Welcoming and sheltering the homeless stranger

I wonder how the prodigal son would have appeared to others as he made his way back to his father's home from the "distant country where he squandered his inheritance on a life of dissipation."

Feb 05, 2016

By David Gibson
I wonder how the prodigal son would have appeared to others as he made his way back to his father's home from the "distant country where he squandered his inheritance on a life of dissipation" (Lk 15:11-23).

Did he look unkempt? Were his clothes tattered? Perhaps he seemed malnourished, downcast and anxious.

The Gospel parable of the prodigal son is a story that quite naturally does not provide such details. Reading between the lines, however, it is tempting to fill in the blanks and to imagine that someone witnessing him along the road might have thought he was a homeless, destitute stranger.

In his last days in that "distant country," after freely spending the entire inheritance received from his father, the prodigal son "found himself in dire need." So he hired himself out to a local citizen, "who sent him to his farm to tend the swine."

The prodigal son longed on that farm "to eat his fill of the pods on which the swine fed, but nobody gave him any." That was when "he got up and went back to his father."

His father, in the best-loved part of the parable, defines through his actions what it means to be compassionate, welcoming and lovingly hospitable. He exhibits neither anger nor hostility over his son's past actions.

Upon the son's arrival home, his father immediately embraces him. Quickly deciding to celebrate his son's return with a banquet, the father instructs his servants to "bring the finest robe" for the young man to wear.

Thus, the father happily and generously accepts his son, treating him as someone worthy of respect, care and happiness. Before he arrived home, however, some surely would have thought he was an aimless wanderer.

Many wanderers in today's world are homeless, but not always for the same reason. Some temporarily lack a place to call home, having lost their jobs during an economic downturn. Others suffered a lasting illness that drained their financial resources.

Still others, like the prodigal son, become homeless after making self-destructive lifestyle decisions. It is well known, too, that many homeless people suffer from mental illness.

Refugees fleeing violence, hunger and religious persecution enter the ranks of the homeless for months or years. Some others become homeless after being abandoned by a spouse, or due to a lack of affordable housing, or in the wake of a natural disaster.

Still others suddenly discover, having had no choice but to live for a very long time from paycheck to paycheck, that events have overtaken them; their funds have run out.

It is hard to know why someone is homeless unless we ask. Appearances do not tell the whole story. But in communities everywhere, short-term and long-term homelessness are not rare.

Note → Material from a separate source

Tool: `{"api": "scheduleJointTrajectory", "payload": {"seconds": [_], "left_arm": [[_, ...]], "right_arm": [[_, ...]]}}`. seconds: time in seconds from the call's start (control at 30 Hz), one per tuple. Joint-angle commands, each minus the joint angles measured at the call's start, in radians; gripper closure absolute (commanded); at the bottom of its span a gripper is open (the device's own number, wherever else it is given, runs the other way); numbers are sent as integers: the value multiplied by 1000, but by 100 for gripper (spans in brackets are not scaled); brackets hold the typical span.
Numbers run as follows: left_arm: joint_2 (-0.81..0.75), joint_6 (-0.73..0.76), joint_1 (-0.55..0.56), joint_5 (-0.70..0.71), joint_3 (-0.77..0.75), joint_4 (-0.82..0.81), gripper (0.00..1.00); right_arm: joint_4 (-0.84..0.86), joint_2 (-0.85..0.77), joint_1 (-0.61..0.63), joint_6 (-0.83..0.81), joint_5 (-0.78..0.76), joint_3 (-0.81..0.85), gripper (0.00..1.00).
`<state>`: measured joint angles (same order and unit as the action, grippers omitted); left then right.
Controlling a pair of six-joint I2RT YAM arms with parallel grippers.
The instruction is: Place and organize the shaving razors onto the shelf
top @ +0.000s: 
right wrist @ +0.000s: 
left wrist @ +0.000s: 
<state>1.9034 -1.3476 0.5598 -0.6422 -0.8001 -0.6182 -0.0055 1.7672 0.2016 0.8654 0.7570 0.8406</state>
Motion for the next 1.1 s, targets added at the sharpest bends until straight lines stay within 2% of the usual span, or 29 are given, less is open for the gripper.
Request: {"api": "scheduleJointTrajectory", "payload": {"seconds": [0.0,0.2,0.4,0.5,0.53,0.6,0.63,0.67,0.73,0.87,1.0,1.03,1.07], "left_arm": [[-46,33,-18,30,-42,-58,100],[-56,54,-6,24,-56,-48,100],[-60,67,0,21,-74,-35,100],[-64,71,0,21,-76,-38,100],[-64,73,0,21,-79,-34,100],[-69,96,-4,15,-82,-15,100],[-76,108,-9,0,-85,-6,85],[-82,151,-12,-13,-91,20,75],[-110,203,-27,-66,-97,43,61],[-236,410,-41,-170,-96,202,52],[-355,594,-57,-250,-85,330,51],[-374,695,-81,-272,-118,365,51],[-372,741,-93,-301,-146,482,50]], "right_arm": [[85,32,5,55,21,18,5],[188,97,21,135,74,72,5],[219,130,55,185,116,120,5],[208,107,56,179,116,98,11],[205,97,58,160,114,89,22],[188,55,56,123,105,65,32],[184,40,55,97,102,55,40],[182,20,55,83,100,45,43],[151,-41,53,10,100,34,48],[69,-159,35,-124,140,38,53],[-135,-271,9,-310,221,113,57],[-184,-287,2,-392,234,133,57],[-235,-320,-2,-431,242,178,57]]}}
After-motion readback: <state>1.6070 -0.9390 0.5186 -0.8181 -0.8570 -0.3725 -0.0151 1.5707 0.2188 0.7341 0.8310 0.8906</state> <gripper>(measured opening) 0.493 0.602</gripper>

In fact, homelessness is so common that it is possible for society at large to take it for granted, something that concerns Pope Francis. In June 2013 he famously remarked:

"That some homeless people should freeze to death on the street -- this doesn't make news. On the contrary, when the stock market drops 10 points in some cities, it constitutes a tragedy. In this way people are thrown aside as if they were trash."

Possibly some people wondered in biblical times if Jesus was homeless, Pope Francis remarked on another occasion, pointing out that the Lord was a wanderer. "Jesus' life was on the road," the pope told the pastors of Rome during Lent 2014.

Jesus identified with this world's wanderers, it frequently is noted. Jesus could see himself in their shoes. He considered himself at one with them. He respected their humanity and dignity.

This was noted in January 2014 testimony on the Syrian refugee crisis delivered before a U.S. Senate subcommittee by Auxiliary Bishop Eusebio Elizondo of Seattle, who chairs the U.S. Catholic bishops' Committee on Migration.

"The image of the migrant is seen in the life and teachings of Jesus Christ," the bishop said. "In his own life and work Jesus identified himself with newcomers and with other marginalized persons in a special way" by saying, "I was a stranger and you welcomed me" (Mt 25:35).

By identifying with the stranger and others who suffer, Jesus indicates that he wants believers to view these very people as signs of his presence.

It all reveals, moreover, that Jesus is genuinely hospitable toward the homeless stranger, the naked, the thirsty, the hungry, the sick and the imprisoned. "Whatever you did for one of these least brothers of mine, you did for me," Jesus explains (Mt 25:40).

The hospitality of Jesus -- his acceptance and welcome of others -- is a form of love put into action. It confirms, to borrow the words of Pope Francis, that "to love God and neighbor is not something abstract."

Boston's Cardinal Sean P. O'Malley commented in a spring 2015 homily that "the hospitality of the Gospel is about welcoming the stranger and, like the good Samaritan, making the stranger the object of our love, part of our community, even a brother."